**ACTION ITEM**. Scan the entries for the word "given" and return every line that has it.

**DATA**.
------------------------

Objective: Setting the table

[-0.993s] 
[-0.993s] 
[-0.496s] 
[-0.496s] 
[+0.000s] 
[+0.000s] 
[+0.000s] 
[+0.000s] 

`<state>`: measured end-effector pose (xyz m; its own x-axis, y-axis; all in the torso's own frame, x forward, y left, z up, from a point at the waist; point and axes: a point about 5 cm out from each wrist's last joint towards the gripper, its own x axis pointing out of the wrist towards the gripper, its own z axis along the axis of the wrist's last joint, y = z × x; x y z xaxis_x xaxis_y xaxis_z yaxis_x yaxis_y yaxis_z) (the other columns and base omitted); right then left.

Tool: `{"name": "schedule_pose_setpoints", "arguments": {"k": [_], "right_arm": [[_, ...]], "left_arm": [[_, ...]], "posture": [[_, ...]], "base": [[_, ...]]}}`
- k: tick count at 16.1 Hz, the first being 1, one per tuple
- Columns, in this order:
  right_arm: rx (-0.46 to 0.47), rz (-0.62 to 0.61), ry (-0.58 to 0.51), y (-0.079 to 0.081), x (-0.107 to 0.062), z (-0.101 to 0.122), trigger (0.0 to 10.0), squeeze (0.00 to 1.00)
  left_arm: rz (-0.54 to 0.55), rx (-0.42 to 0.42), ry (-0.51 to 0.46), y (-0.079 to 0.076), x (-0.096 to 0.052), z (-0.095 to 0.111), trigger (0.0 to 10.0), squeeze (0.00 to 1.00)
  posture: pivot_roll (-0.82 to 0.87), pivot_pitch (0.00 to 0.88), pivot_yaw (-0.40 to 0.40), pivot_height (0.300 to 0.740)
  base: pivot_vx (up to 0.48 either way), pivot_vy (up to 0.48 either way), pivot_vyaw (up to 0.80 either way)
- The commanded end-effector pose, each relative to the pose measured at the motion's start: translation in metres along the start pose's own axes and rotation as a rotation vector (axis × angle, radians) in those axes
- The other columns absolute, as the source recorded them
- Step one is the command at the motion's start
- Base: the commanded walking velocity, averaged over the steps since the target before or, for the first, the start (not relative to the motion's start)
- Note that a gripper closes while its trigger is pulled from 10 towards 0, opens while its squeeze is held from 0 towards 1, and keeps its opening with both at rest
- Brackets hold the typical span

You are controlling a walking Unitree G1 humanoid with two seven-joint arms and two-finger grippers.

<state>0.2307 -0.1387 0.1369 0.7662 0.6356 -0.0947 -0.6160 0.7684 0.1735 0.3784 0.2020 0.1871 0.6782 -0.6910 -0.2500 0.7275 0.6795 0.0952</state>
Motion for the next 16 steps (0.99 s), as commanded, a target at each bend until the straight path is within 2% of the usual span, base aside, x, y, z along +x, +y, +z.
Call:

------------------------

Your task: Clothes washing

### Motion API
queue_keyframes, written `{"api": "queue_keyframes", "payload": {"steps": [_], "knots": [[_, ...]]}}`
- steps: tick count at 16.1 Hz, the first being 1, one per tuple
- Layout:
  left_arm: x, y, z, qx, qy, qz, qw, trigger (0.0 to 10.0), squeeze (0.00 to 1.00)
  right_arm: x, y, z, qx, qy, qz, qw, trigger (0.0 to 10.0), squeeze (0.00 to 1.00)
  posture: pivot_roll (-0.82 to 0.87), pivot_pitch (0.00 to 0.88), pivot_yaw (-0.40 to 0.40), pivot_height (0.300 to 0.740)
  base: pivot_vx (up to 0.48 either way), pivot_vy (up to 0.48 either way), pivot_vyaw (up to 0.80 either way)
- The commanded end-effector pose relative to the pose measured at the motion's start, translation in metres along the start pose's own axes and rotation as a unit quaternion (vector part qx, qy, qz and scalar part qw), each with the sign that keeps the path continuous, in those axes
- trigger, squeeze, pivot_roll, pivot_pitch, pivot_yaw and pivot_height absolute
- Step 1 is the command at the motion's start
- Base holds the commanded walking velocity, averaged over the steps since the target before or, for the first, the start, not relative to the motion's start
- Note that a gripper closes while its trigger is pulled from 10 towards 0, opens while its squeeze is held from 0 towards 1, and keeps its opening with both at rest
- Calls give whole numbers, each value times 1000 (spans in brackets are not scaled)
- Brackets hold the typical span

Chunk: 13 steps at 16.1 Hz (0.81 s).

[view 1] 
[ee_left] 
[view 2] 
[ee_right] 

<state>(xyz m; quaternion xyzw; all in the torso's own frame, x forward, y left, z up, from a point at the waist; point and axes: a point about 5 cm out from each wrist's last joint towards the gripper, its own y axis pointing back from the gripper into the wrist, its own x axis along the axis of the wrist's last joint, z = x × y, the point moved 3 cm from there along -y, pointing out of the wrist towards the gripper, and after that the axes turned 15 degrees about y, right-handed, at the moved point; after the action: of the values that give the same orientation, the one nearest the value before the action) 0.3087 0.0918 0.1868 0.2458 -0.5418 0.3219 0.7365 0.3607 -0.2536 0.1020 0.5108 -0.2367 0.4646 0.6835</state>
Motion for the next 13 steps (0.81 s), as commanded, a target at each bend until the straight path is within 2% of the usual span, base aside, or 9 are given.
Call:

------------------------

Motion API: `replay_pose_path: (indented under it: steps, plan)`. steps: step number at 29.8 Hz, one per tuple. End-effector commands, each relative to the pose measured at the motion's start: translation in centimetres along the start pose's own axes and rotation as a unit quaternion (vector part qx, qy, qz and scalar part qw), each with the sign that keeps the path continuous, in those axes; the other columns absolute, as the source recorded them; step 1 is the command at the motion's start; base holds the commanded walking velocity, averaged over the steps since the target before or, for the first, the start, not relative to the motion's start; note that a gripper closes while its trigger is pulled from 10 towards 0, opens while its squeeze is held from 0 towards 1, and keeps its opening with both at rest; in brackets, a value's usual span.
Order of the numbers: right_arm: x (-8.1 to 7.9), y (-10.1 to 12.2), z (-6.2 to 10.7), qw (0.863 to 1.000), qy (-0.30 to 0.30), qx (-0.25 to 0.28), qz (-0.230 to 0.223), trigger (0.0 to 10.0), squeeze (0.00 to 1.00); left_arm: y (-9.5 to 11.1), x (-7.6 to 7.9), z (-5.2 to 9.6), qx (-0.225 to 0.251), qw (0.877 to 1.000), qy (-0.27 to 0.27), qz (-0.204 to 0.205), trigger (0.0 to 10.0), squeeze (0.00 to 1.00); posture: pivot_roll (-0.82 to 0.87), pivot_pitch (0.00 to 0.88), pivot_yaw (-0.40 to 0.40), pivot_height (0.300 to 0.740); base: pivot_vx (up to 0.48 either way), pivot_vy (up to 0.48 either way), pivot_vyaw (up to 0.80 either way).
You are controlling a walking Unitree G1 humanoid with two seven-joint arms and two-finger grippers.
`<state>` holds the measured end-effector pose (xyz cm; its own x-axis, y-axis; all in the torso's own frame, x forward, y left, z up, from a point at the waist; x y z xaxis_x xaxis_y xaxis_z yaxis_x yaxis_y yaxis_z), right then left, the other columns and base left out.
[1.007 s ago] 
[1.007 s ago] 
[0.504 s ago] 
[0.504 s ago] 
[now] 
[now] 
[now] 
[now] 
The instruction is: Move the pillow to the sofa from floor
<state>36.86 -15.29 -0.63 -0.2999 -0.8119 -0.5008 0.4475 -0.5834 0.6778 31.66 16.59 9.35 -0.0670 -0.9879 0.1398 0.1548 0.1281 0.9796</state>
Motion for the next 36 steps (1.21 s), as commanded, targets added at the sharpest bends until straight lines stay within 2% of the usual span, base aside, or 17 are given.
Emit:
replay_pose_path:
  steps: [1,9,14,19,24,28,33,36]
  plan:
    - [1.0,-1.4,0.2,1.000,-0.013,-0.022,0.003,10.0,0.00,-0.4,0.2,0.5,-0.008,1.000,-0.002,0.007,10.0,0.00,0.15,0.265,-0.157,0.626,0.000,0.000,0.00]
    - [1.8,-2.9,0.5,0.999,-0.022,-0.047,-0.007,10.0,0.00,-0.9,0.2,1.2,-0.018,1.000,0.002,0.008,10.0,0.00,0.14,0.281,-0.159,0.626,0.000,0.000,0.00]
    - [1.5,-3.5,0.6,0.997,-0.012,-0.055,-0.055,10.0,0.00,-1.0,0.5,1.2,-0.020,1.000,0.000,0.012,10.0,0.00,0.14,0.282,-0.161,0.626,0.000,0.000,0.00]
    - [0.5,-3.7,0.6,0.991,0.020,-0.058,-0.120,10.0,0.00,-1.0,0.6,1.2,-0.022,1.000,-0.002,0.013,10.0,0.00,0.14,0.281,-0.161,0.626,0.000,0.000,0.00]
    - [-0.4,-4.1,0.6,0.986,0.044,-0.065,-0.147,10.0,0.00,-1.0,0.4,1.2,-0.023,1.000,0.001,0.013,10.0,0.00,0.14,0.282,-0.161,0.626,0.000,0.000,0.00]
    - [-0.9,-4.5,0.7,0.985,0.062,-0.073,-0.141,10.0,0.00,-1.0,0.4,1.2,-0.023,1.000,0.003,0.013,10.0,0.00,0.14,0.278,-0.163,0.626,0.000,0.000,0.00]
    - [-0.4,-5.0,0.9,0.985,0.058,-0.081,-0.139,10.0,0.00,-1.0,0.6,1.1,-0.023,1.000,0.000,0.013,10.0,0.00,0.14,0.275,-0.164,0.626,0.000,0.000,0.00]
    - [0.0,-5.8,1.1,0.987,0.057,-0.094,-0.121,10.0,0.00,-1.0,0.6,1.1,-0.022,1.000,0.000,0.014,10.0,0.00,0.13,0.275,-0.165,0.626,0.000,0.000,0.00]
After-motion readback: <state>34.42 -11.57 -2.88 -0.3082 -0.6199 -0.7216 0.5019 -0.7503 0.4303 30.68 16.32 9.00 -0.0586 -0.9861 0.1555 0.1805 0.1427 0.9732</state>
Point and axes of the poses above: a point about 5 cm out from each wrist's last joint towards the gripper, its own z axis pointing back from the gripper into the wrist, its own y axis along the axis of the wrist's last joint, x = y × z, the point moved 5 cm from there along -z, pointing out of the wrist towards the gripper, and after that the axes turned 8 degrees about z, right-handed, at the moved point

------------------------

**WORKED SOLUTION**.
Motion for the next 13 steps (0.81 s), as commanded, a target at each bend until the straight path is within 2% of the usual span, base aside, or 9 are given.
Motion for the next 36 steps (1.21 s), as commanded, targets added at the sharpest bends until straight lines stay within 2% of the usual span, base aside, or 17 are given.

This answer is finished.